WORK REQUEST:
Repeat exactly the lines from the first line of the records through the line containing "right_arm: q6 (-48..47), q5", and nothing more.
(RECORDS PROVIDED Opens)
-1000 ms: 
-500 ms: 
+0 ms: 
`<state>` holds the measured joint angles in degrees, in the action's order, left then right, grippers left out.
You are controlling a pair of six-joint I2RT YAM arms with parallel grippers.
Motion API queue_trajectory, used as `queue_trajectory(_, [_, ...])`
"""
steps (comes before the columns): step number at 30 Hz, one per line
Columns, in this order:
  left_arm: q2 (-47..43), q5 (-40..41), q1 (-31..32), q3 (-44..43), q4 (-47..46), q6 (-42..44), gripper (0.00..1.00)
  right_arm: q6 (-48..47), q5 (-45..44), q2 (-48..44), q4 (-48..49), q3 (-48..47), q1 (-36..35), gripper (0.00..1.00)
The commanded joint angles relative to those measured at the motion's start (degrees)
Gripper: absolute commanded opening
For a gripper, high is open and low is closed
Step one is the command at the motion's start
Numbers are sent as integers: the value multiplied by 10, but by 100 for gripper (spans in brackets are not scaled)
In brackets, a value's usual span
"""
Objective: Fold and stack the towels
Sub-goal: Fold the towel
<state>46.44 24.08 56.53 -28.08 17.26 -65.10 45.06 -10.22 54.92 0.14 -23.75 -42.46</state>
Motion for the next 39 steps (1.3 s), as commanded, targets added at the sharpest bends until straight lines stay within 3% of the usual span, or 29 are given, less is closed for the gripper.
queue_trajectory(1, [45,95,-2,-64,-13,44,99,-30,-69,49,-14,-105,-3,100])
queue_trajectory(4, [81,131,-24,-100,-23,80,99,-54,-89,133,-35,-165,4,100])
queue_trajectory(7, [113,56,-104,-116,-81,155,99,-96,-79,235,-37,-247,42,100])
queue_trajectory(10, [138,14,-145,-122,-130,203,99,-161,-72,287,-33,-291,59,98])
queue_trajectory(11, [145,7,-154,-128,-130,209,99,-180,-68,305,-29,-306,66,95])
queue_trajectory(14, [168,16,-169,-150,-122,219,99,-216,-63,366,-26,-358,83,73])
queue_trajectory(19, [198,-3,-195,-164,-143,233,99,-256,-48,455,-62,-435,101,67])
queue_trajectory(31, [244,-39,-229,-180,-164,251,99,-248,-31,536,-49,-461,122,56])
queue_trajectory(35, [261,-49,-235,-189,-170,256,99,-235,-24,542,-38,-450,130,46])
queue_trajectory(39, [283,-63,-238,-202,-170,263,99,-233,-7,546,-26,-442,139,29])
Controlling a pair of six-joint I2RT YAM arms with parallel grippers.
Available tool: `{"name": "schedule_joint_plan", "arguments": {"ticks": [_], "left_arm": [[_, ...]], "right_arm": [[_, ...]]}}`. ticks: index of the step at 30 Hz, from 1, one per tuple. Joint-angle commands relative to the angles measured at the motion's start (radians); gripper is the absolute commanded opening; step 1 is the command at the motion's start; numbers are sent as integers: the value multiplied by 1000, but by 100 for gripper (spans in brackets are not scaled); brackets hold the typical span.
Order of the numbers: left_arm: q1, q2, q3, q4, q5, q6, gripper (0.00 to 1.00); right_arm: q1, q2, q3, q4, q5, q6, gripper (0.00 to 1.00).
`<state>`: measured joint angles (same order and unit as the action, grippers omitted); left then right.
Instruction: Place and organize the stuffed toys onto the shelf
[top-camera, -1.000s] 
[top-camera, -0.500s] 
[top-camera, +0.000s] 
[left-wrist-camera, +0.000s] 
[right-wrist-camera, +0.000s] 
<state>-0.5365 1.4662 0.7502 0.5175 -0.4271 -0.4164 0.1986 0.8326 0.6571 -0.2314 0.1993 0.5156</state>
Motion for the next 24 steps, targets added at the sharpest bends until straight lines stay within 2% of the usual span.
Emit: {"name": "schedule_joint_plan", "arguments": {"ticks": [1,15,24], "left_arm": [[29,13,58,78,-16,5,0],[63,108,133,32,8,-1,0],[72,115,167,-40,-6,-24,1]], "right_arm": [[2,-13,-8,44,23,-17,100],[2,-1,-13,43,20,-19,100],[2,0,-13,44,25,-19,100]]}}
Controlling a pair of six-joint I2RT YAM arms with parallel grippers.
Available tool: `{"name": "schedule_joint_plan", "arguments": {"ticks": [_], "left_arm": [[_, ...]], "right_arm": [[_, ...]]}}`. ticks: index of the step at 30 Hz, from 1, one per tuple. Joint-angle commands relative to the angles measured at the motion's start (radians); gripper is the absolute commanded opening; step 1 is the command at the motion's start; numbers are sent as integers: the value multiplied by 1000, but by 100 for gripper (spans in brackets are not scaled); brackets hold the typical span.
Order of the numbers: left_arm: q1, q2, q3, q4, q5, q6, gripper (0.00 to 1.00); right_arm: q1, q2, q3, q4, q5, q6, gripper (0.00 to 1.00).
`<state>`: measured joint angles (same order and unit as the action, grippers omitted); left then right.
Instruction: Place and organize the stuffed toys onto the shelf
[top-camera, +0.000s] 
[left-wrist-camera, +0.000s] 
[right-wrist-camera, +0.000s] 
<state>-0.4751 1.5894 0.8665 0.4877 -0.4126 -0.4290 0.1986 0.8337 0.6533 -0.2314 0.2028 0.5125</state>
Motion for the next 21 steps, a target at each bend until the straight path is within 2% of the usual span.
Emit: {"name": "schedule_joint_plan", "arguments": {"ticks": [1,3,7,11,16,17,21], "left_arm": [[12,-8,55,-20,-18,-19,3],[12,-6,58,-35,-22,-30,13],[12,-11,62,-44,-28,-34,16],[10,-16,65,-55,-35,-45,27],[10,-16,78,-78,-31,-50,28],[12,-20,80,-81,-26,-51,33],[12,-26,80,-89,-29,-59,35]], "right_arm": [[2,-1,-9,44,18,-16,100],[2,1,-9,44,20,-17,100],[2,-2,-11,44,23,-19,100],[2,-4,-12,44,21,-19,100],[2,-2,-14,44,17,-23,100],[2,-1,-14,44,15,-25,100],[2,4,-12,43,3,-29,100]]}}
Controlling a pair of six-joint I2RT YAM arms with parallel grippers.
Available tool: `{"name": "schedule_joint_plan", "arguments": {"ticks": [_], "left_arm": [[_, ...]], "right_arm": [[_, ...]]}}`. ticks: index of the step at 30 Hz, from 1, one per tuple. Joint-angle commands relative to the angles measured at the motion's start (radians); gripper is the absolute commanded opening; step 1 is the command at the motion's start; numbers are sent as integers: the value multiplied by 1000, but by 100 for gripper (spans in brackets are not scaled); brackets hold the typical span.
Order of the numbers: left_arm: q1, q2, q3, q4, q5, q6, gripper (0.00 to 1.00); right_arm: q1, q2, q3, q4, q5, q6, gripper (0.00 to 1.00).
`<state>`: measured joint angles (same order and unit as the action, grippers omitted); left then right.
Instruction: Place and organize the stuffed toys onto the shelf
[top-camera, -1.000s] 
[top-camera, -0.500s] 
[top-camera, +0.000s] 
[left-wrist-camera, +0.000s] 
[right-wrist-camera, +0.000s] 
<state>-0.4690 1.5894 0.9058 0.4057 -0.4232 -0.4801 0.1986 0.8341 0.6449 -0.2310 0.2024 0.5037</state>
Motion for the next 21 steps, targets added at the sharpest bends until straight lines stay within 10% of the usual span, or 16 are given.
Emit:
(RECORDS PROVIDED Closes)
SOLUTION BELOW:
-1000 ms: 
-500 ms: 
+0 ms: 
`<state>` holds the measured joint angles in degrees, in the action's order, left then right, grippers left out.
You are controlling a pair of six-joint I2RT YAM arms with parallel grippers.
Motion API queue_trajectory, used as `queue_trajectory(_, [_, ...])`
"""
steps (comes before the columns): step number at 30 Hz, one per line
Columns, in this order:
  left_arm: q2 (-47..43), q5 (-40..41), q1 (-31..32), q3 (-44..43), q4 (-47..46), q6 (-42..44), gripper (0.00..1.00)
  right_arm: q6 (-48..47), q5 (-45..44), q2 (-48..44), q4 (-48..49), q3 (-48..47), q1 (-36..35), gripper (0.00..1.00)

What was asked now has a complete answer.